As we work with other
countries to see that justice is done, the real test
of our resolve is whether we have the will to remain
strong, steady, and united. I believe more than ever — as evidenced by your thousands and thousands
of wires and phone calls in these last few days — that
I have outlined some
of the steps we're taking in response to the tragic massacre.
There is something I've always believed in, but which
now seems more important than ever. The Congress will
be facing key national security issues when it returns
from recess. There has been legitimate difference of
opinion on this subject, I know, that I urge the Members
of that distinguished body to ponder long and hard the
Soviets' aggression as they consider the security and
safety of our people — indeed, all people who
believe in freedom.
Senator Henry Jackson,
a wise and revered statesman and one who probably understood
the Soviets as well as any American in history, warned
us, "the greatest threat
the United States now faces is posed by the Soviet Union." But
Senator Jackson said, "If America maintains a strong
deterrent — and only if it does — this nation
will continue to be a leader in the crucial quest for enduring
peace among nations."
The late Senator made those statements in July on the
Senate floor, speaking in behalf of the MX missile program
he considered vital to restore America's strategic parity
with the Soviets.
When John F. Kennedy was President, defense spending as
a share of the Federal budget was 70 percent greater than
it is today. Since then, the Soviet Union has carried on
the most massive military buildup the world has ever seen.

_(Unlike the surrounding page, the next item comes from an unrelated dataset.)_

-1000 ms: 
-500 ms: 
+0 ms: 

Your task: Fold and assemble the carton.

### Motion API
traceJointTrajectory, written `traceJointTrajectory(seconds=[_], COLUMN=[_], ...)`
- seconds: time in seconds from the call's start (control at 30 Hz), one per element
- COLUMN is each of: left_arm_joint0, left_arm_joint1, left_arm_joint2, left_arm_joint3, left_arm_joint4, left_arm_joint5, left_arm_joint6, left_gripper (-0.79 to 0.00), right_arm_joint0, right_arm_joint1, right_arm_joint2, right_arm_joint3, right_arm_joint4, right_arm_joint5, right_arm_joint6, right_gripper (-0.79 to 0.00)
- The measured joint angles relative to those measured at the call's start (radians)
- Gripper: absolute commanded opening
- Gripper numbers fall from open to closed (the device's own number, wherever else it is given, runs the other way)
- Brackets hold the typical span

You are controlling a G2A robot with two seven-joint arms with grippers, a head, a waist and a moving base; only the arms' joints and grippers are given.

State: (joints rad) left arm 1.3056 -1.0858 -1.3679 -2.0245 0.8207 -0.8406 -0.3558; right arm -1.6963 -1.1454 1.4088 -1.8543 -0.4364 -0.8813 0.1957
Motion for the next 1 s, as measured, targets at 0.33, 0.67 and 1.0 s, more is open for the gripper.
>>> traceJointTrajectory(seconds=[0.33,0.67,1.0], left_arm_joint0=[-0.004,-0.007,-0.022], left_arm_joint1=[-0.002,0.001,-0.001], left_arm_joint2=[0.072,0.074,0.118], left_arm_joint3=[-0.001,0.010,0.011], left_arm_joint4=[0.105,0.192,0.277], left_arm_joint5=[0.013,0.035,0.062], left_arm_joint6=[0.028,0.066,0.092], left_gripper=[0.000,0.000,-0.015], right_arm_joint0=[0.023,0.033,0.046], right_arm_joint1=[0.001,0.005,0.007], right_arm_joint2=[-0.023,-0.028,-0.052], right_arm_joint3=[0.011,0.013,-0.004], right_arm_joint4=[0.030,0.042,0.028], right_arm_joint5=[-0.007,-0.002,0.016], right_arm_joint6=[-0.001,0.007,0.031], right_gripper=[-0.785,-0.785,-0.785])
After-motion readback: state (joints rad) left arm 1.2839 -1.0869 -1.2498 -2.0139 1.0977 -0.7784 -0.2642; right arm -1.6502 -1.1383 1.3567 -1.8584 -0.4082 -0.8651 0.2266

Until they are willing to join the rest of the world community,
we must maintain the strength to deter their aggression.
But while we do so, we must not give up our effort to
bring them into the world community of nations. Peace through
strength as long as necessary, but never giving up our
effort to bring peace closer through mutual, verifiable
reduction in the weapons of war.
I've told you negotiations we've suspended as a result
of the Korean airline massacre, but we cannot, we must
not give up our effort to reduce the arsenals of destructive
weapons threatening the world. Ambassador Nitze has returned
to Geneva to resume the negotiations on intermediate-range
nuclear weapons in Europe. Equally, we will continue to
press for arms reductions in the START talks that resume
in October. We are more determined than ever to reduce
and, it possible, eliminate the threat hanging over mankind.
We know it will be heard to make a nation that rules its
own people through force to cease using force against the
rest of the world. But we must try.
This is not a role we sought. We preach no manifest destiny.
But like Americans who began this country and brought forth
this last, best hope of mankind, history has asked much
of the Americans of our own time. Much we have already
given; much more we must be prepared to give.
Let us have faith, in
Abraham Lincoln's words, "that
right makes might, and in that faith let us, to the end
dare to do our duty as we understand it." If we do,
if we stand together and move forward with courage, then
history will record that some good did come from this monstrous
wrong that we will carry with us and remember for the rest
of our lives.
Thank you. God bless you, and good night.